== What to work on ==
Please set out each line below exactly as it stands, without the images.

== Given information ==
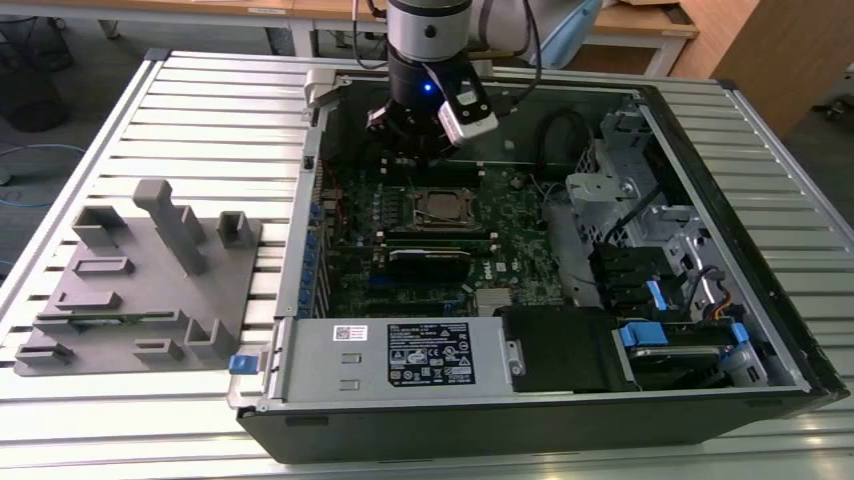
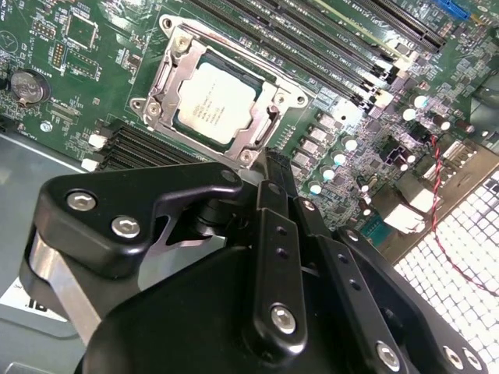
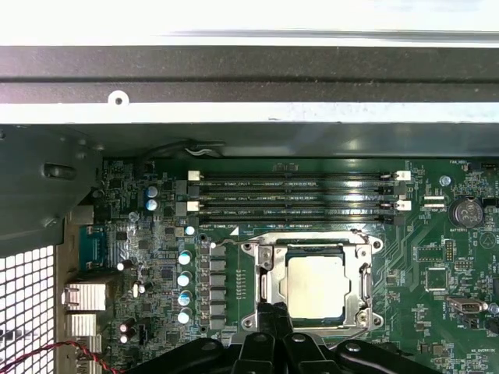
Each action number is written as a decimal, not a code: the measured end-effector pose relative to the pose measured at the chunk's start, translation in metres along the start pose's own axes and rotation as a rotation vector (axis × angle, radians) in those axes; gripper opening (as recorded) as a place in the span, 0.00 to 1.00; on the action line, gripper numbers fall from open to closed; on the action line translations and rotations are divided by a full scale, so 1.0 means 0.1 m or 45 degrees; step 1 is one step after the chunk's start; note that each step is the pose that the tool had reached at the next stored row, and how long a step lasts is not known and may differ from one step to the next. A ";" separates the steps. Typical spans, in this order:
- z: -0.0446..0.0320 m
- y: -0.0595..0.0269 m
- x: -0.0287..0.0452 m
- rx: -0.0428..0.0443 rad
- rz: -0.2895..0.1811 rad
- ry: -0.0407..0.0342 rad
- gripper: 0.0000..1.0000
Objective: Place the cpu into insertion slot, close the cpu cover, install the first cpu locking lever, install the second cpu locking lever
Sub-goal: 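Install the first cpu locking lever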
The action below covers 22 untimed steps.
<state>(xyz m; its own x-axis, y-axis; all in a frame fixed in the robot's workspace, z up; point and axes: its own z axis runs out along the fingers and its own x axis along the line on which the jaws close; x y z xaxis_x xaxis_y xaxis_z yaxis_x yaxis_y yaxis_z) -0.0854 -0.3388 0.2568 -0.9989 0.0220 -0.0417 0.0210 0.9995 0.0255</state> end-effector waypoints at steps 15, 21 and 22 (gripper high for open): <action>-0.089 0.002 -0.003 0.000 0.000 -0.0001 0.11; -0.090 0.001 0.019 0.000 0.000 0.0000 0.11; -0.091 0.001 0.031 0.000 0.000 0.0000 0.11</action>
<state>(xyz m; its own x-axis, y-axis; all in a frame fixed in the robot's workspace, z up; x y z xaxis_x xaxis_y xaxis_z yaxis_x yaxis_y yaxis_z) -0.0888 -0.3388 0.2657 -0.9989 0.0221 -0.0417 0.0211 0.9995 0.0254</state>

== Completed task ==
Each action number is written as a decimal, not a code: the measured end-effector pose relative to the pose measured at the chunk's start, translation in metres along the start pose's own axes and rotation as a rotation vector (axis × angle, radians) in those axes; gripper opening (as recorded) as a place in the span, 0.00 to 1.00; on the action line, gripper numbers fall from open to closed; on the action line translations and rotations are divided by a full scale, so 1.0 means 0.1 m or 45 degrees; step 1 is one step after the chunk's start; note that each step is the pose that the tool had reached at the next stored row, and how long a step lasts is not known and may differ from one step to the next. A ";" separates the steps. Typical spans, in this order:
- z: -0.0446..0.0320 m
- y: -0.0595..0.0269 m
- x: -0.0287..0.0452 m
- rx: -0.0428..0.0443 rad
- rz: -0.2895..0.1811 rad
- ry: -0.0407..0.0342 rad
- gripper: 0.0000..1.0000
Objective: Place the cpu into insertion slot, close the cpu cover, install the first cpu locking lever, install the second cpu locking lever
Sub-goal: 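Install the first cpu locking lever
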The action below covers 22 untimed steps.
<state>(xyz m; its own x-axis, y-axis; all in a frame fixed in the robot's workspace, z up; point and axes: its own z axis runs out along the fingers and its own x axis along the line on which the jaws close; x y z xaxis_x xaxis_y xaxis_z yaxis_x yaxis_y yaxis_z) -0.0854 -0.3388 0.2568 -0.9989 0.0220 -0.0417 0.0210 0.9995 0.0255</state> end-effector waypoints at steps 15, 21 and 22 (gripper high for open): <action>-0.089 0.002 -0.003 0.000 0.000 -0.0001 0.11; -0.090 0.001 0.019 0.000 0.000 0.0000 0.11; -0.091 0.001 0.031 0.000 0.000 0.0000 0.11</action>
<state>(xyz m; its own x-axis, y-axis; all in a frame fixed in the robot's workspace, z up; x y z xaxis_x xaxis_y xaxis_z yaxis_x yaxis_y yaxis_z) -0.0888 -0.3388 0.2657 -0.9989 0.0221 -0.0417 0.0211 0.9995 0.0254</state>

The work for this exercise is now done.